Scan the records below. Copy every line in which the word "basket" appears.

◆ **EXCERPTED RECORDS**
[Start of Attachment]

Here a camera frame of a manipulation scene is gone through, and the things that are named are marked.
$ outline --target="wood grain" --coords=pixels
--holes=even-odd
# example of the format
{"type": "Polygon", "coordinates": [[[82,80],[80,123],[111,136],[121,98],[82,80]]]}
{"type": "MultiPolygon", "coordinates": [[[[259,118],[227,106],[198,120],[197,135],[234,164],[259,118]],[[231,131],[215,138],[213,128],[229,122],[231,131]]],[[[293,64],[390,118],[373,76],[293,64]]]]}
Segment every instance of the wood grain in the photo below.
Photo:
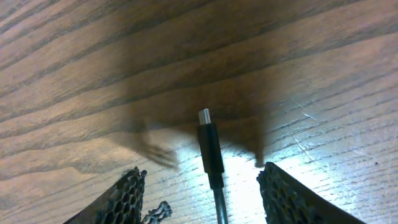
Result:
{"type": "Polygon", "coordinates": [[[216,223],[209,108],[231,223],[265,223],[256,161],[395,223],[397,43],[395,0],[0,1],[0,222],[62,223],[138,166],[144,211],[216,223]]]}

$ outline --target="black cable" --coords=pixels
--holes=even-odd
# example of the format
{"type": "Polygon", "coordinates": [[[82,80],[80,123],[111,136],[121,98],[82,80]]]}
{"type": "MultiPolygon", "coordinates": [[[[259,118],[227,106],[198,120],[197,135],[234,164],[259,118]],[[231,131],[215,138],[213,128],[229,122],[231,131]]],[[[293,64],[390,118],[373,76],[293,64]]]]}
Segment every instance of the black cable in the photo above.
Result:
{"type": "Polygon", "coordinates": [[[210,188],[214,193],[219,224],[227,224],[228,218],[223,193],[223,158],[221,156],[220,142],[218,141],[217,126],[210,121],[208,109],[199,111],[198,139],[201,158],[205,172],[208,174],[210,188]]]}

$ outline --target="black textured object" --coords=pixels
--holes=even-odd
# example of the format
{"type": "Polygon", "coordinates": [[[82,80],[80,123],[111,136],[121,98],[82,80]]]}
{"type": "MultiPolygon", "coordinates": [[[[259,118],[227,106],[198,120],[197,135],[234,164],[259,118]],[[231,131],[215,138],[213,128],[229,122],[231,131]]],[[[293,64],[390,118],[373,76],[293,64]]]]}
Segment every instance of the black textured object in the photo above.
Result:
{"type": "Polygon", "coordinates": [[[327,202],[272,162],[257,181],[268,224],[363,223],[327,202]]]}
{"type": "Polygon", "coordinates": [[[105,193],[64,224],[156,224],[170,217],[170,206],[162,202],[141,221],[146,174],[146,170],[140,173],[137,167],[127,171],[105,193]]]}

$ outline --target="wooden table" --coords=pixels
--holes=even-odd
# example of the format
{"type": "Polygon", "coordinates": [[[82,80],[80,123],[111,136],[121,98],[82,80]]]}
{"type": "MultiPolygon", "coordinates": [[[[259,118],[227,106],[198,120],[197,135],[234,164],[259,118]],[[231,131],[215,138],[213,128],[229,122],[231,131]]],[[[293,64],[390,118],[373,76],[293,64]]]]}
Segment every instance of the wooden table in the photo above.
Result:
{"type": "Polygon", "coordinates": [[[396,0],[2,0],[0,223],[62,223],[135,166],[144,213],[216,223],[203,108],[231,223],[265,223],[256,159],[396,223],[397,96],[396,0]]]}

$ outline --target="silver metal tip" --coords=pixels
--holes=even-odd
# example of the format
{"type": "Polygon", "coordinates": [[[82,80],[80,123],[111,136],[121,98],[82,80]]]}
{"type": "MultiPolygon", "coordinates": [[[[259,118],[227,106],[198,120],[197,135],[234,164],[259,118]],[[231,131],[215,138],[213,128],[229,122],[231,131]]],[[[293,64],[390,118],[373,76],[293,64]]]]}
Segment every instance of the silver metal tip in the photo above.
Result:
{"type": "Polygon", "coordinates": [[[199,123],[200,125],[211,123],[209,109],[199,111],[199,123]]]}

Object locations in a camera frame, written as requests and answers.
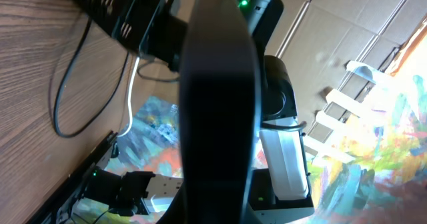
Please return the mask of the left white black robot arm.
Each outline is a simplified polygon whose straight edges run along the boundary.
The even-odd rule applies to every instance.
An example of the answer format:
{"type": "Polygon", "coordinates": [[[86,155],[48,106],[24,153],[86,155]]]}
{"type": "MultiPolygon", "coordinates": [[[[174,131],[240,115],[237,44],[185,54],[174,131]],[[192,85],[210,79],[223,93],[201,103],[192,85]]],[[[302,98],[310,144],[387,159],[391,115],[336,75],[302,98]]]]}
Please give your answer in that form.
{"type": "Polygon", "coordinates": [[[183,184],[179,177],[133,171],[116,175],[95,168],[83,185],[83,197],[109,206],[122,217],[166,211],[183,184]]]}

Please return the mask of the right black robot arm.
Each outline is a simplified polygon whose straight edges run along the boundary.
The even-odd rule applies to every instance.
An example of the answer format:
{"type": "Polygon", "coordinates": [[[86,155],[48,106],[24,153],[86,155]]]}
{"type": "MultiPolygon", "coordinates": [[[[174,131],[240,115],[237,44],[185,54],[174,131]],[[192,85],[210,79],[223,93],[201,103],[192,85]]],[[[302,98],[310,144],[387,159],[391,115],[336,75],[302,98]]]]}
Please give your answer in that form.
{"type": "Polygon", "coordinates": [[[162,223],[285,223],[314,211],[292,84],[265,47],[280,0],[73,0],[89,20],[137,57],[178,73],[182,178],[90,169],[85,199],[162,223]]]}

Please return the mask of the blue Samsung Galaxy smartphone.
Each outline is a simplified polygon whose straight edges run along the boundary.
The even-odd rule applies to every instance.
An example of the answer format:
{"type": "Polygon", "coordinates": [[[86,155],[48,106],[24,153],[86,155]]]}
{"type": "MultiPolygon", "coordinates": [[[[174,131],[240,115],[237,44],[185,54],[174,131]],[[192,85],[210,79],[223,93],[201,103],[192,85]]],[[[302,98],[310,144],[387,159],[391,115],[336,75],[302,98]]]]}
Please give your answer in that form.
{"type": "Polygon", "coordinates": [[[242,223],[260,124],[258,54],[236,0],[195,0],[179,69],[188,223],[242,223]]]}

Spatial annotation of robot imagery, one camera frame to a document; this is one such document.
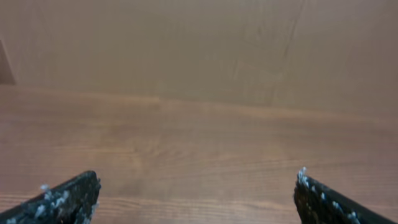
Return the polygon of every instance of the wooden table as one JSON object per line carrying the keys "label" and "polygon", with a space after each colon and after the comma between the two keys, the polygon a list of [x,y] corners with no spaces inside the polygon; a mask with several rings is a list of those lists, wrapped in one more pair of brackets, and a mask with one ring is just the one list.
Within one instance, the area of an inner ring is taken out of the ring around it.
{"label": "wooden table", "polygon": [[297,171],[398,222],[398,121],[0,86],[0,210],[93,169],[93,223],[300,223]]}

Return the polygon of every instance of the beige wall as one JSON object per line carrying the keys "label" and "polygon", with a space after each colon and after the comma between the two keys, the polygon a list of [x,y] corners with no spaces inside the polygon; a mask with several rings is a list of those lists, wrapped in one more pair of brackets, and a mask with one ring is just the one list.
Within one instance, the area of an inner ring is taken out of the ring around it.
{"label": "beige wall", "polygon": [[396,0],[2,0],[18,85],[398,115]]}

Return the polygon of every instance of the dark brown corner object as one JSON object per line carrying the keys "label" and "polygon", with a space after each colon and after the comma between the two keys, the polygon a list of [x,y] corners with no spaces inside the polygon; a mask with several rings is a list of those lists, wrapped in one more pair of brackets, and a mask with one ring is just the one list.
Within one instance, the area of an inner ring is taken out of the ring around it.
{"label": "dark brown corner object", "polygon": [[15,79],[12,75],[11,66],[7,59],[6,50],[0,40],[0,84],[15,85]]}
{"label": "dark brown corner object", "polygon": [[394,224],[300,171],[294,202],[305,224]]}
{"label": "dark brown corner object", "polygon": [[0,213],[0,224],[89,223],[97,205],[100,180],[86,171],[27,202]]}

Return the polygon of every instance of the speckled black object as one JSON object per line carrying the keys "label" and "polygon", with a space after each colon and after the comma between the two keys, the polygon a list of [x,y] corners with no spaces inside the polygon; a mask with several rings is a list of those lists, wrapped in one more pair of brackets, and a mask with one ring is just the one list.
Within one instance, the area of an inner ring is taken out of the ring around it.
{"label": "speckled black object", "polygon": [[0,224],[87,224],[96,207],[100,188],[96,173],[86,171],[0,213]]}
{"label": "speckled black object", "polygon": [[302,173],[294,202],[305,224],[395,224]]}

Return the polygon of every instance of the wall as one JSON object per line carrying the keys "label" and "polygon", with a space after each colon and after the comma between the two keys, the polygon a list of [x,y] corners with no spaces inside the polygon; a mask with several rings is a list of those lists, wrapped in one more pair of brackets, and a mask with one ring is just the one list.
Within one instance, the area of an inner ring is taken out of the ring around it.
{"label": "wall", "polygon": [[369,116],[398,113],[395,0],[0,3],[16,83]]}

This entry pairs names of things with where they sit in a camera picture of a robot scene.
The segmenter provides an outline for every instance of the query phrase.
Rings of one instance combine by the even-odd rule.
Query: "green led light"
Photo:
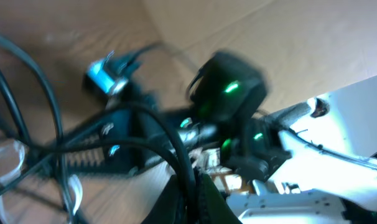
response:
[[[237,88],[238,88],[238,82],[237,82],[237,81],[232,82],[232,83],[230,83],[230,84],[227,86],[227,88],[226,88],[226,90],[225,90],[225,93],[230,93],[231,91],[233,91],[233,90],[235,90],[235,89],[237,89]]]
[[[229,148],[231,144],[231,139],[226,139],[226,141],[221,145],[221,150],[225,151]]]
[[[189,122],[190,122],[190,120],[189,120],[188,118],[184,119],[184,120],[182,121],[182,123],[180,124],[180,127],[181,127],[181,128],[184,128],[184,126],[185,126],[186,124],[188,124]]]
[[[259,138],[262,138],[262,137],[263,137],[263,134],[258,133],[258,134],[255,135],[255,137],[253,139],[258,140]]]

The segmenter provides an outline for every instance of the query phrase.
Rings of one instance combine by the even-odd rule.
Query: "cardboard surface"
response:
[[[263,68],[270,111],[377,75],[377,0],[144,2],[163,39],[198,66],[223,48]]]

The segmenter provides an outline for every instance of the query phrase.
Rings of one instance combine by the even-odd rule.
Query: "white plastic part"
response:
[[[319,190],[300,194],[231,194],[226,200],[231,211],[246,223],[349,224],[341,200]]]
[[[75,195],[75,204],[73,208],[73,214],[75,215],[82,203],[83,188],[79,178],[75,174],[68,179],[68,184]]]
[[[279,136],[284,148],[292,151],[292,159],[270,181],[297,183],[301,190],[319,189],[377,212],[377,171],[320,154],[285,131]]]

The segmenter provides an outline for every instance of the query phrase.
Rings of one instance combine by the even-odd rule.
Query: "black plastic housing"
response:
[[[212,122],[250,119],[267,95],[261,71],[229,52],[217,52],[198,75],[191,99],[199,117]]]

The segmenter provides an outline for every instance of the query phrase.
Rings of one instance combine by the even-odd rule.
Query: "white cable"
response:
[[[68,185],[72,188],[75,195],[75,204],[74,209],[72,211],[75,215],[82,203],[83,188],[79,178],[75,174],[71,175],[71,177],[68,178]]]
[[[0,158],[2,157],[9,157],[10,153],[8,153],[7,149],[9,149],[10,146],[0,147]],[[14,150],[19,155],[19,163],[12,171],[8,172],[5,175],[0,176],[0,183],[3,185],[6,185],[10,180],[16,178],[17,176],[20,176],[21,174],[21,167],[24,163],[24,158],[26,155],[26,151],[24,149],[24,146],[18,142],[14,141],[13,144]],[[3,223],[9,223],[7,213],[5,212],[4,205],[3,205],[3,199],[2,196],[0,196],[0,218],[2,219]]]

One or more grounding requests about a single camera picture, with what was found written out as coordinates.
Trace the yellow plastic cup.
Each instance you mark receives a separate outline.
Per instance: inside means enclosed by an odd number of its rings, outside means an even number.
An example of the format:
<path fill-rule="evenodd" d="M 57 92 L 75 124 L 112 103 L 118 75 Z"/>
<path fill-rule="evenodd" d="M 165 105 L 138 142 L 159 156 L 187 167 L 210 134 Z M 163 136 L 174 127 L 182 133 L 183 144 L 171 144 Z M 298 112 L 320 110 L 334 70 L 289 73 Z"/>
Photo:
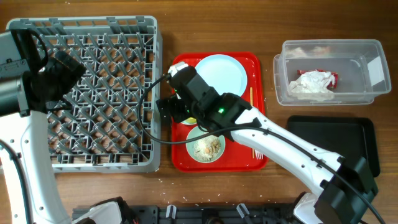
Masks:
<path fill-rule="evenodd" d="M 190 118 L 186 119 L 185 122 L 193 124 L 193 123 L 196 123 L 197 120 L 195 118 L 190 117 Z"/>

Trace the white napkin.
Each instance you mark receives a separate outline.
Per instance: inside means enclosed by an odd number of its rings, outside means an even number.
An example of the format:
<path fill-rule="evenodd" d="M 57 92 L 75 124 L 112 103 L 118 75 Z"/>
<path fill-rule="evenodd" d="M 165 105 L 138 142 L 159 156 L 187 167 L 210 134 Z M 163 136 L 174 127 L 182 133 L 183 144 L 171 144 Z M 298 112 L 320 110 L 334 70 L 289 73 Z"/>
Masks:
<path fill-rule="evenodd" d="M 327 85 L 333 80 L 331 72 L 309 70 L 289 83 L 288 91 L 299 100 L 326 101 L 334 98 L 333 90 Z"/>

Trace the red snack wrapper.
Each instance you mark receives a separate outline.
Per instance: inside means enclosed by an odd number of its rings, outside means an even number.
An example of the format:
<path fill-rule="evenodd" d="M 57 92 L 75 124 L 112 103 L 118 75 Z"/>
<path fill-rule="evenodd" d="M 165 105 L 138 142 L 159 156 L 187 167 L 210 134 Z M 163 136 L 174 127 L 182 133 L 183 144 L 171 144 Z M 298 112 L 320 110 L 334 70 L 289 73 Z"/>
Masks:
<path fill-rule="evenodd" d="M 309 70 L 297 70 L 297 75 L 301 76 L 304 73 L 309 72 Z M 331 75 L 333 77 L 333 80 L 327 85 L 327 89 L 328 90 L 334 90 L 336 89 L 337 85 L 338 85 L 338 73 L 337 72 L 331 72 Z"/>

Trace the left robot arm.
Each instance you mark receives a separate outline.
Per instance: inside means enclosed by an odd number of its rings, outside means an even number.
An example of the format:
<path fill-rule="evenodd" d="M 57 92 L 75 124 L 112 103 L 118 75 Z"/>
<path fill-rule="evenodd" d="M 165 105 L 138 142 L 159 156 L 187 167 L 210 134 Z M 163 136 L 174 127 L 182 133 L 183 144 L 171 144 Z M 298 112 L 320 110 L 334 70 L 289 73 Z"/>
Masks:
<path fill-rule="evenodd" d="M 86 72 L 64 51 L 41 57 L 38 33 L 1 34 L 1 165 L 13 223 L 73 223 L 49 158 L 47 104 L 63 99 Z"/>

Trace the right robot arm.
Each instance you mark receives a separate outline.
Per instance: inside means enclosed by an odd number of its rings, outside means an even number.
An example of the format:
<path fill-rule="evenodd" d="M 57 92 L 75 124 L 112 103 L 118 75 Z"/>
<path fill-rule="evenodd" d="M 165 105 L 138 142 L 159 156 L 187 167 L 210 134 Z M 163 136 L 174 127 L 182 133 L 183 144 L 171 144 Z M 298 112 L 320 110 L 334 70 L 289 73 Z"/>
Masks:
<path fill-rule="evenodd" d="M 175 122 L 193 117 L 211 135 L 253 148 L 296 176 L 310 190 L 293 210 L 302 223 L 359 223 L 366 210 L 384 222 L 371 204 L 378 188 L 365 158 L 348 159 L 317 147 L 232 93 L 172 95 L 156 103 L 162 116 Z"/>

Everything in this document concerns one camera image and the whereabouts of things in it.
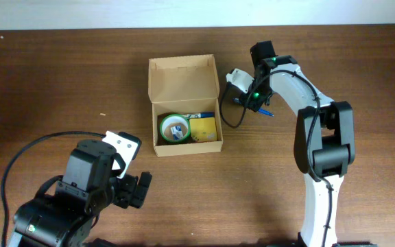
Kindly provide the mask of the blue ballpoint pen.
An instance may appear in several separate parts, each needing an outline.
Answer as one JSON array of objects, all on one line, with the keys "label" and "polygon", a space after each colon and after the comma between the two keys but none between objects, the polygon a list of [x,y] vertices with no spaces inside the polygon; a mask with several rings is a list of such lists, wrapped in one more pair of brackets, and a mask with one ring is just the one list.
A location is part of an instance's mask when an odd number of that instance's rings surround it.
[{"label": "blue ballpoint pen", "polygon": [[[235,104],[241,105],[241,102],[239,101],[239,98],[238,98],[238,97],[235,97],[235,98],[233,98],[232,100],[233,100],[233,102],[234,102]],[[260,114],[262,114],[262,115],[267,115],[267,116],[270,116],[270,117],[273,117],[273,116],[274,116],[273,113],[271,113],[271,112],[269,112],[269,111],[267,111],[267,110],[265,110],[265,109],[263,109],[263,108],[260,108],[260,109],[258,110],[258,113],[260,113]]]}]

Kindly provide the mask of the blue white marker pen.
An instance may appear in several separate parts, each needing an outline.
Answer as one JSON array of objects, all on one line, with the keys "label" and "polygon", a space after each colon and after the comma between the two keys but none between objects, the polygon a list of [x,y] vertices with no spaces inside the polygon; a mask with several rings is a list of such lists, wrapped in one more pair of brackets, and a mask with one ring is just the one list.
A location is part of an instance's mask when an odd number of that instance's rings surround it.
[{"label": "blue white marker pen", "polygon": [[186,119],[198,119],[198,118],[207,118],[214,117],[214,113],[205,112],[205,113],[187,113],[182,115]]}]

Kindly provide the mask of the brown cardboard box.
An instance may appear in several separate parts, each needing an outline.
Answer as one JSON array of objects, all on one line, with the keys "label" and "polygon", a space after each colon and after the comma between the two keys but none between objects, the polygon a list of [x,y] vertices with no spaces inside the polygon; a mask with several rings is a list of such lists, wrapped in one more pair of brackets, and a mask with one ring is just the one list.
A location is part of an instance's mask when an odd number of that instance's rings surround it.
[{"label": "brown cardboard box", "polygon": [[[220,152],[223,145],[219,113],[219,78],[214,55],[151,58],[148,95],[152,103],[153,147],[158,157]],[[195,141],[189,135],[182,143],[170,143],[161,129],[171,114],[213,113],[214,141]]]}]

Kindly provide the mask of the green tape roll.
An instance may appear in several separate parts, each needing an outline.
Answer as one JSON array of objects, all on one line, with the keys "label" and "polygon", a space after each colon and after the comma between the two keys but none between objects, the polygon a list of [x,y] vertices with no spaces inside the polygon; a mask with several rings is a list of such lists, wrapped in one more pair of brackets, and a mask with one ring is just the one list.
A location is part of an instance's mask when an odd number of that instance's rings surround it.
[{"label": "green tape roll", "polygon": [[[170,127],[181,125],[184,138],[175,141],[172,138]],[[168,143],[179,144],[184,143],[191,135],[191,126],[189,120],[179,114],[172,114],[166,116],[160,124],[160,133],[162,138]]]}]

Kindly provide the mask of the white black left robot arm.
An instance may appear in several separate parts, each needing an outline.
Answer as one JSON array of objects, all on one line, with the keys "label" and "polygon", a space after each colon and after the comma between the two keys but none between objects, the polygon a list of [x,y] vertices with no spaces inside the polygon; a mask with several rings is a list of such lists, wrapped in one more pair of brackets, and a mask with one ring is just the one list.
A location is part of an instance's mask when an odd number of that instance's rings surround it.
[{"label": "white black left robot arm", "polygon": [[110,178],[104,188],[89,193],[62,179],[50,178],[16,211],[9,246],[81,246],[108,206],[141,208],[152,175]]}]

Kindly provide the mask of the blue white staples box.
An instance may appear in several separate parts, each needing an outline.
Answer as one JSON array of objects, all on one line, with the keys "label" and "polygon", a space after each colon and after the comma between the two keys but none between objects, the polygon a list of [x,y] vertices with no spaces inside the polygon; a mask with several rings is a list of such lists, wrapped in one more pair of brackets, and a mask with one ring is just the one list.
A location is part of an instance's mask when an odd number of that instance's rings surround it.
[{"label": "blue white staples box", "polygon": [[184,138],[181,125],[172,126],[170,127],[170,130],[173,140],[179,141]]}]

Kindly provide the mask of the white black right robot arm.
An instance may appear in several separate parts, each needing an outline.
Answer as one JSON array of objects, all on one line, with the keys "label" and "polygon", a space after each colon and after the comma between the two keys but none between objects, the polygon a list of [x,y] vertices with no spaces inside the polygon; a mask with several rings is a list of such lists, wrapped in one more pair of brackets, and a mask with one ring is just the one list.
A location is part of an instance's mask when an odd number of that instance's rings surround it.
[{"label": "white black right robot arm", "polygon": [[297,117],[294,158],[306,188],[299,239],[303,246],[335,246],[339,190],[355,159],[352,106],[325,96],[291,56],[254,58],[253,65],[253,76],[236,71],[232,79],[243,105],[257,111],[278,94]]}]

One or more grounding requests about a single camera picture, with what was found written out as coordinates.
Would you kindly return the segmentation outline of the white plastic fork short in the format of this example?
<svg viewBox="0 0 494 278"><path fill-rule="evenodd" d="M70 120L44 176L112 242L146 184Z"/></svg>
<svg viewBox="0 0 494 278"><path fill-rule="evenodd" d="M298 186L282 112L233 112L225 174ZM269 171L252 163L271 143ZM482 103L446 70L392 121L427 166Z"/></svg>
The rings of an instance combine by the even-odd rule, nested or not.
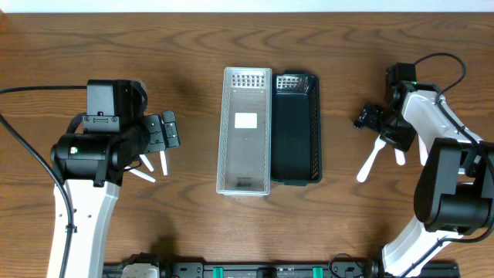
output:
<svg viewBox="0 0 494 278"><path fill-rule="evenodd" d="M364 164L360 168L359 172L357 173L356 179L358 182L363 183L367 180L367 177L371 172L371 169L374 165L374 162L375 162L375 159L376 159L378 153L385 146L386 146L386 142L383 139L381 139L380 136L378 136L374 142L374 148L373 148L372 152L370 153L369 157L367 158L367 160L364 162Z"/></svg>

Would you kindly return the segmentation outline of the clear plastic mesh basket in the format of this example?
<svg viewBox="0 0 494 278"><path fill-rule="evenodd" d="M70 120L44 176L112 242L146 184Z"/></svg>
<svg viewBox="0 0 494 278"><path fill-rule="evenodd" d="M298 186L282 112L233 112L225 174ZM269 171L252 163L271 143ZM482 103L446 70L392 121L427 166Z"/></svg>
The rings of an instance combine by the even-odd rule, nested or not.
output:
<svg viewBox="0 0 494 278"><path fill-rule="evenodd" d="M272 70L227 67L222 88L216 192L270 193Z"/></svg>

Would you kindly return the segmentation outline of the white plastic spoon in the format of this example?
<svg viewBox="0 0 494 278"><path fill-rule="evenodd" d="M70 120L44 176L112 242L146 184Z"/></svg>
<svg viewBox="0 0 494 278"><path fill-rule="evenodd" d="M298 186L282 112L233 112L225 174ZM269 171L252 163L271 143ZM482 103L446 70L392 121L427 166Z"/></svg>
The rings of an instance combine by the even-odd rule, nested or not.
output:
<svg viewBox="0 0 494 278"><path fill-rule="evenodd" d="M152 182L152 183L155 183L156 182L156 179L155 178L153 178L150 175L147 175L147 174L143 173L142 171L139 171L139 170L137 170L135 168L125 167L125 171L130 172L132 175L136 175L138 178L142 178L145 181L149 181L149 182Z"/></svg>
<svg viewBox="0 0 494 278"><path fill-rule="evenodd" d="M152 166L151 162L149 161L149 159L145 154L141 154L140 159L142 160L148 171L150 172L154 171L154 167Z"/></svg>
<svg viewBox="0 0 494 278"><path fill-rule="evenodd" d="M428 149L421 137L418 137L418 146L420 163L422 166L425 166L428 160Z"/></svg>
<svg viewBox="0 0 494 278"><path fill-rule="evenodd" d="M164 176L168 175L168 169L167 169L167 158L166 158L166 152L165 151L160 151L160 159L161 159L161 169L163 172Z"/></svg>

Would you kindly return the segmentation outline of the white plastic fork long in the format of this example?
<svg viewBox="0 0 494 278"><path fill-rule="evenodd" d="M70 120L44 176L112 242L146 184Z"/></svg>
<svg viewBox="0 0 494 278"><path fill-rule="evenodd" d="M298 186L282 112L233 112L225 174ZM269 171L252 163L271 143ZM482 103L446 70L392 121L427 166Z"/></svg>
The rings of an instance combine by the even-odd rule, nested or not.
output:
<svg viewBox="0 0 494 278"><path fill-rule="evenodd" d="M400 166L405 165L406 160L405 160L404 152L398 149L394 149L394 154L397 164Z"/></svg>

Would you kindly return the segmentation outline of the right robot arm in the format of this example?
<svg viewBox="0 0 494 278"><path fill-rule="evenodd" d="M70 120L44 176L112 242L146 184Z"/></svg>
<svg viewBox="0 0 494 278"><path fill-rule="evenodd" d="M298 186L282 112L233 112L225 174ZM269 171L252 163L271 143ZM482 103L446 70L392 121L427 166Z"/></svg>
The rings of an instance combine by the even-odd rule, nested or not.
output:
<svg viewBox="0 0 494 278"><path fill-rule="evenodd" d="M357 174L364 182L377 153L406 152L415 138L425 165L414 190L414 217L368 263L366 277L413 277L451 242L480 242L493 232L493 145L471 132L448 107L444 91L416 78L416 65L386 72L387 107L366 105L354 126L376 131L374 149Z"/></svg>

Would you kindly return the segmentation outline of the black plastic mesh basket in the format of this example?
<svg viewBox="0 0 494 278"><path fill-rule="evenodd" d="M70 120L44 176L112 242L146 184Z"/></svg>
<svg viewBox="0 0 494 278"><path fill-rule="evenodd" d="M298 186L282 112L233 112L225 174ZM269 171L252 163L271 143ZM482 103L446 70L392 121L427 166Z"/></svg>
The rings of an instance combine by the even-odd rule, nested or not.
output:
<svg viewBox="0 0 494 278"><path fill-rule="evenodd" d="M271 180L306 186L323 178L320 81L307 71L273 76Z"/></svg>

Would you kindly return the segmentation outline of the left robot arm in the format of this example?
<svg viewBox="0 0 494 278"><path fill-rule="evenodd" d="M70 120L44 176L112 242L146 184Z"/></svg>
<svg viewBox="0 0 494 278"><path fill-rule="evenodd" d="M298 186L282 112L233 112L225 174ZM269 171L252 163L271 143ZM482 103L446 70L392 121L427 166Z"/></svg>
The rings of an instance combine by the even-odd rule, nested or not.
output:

[End of Attachment]

◆ **WRITTEN RESPONSE**
Would you kindly return the segmentation outline of the clear plastic mesh basket in the format of this example?
Would you kindly return the segmentation outline of the black plastic mesh basket in the format of this example?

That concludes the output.